君景逢叹了口气,“真要去的话,我就让莺时进来。”
“现在又不想去了。”
阿树眨眨眼,一边瞅着君景逢的脸色,一边手臂从被子下面探出来,顺着哥哥的胳膊抱上去,像一只软乎乎的大兔子,趴在他的怀里。
“哥哥,我好像做了两个梦。”
君景逢动了动手臂,让阿树躺着更舒服些。
小姑娘离开他这一个多月,估计是风餐露宿,饥不果腹,眼见着脸小了一整圈,显得眼睛更大更圆,看起来可怜极了。
想到这里,他心疼极了。
君景逢顺着阿树接话问道:“梦到了什么?”
“第一个梦里,我看到一个和我长得一模一样的人,一直在宫殿外的长廊里奔跑。她跑了好久好久,跑得我都看困了。终于到了宫殿正门,她跑进去掀开帘子,里面有个男人在弹琴。
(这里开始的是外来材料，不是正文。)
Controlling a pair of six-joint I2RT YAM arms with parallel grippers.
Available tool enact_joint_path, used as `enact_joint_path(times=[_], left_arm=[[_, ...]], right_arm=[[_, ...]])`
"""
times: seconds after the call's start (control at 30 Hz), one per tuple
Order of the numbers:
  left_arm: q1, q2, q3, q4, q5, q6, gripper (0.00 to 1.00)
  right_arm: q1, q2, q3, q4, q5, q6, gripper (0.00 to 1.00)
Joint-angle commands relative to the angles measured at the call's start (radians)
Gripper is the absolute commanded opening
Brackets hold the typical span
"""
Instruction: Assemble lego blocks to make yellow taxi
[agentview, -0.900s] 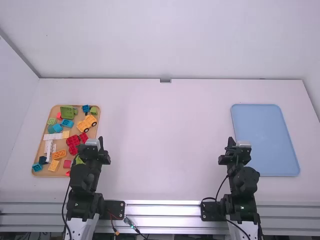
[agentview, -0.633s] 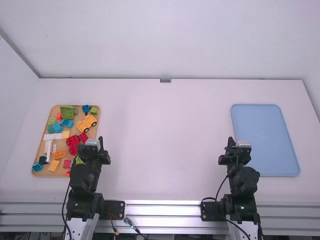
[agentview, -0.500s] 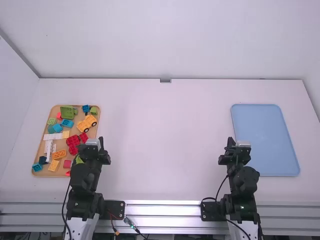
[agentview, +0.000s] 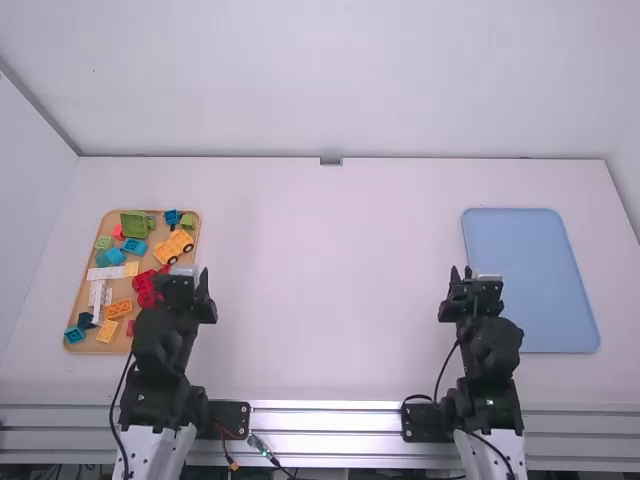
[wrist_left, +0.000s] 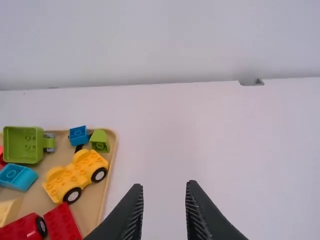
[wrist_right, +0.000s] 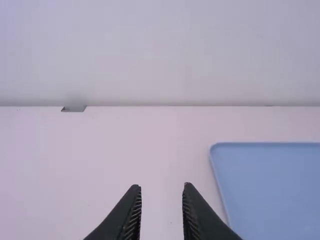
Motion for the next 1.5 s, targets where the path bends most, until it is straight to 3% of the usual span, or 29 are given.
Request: enact_joint_path(times=[0.0,0.47,0.77,1.0,1.47], left_arm=[[0.008,0.058,0.078,-0.014,-0.011,0.03,0.26],[0.107,0.529,0.502,-0.228,-0.029,0.027,0.53],[0.209,0.966,0.92,-0.519,-0.115,0.126,0.72],[0.236,1.169,1.08,-0.568,-0.19,0.235,0.83],[0.345,1.467,1.299,-0.685,-0.032,0.488,0.97]], right_arm=[[0.005,0.057,0.065,0.013,0.001,-0.013,0.26],[0.022,0.403,0.264,0.1,-0.013,-0.061,0.54],[0.036,0.631,0.397,0.154,-0.022,-0.09,0.72],[0.054,0.772,0.479,0.19,-0.028,-0.108,0.83],[0.121,0.947,0.581,0.253,-0.035,-0.13,0.97]])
但我还没看清那个男人的长相,我就醒了……”
阿树说到这里,不知为何觉得心里有些遗憾。
但这个梦不是重点,重点在于和哥哥多说话,把哥哥哄得不生气,这才是重点。
“嗯,第二个梦呢?”
书里说人的梦境是很奇妙的东西,梦到任何光怪陆离千奇百怪的事情,都是有可能的。君景逢觉得,只要阿树做的不是让她难受的噩梦,其他都无所谓。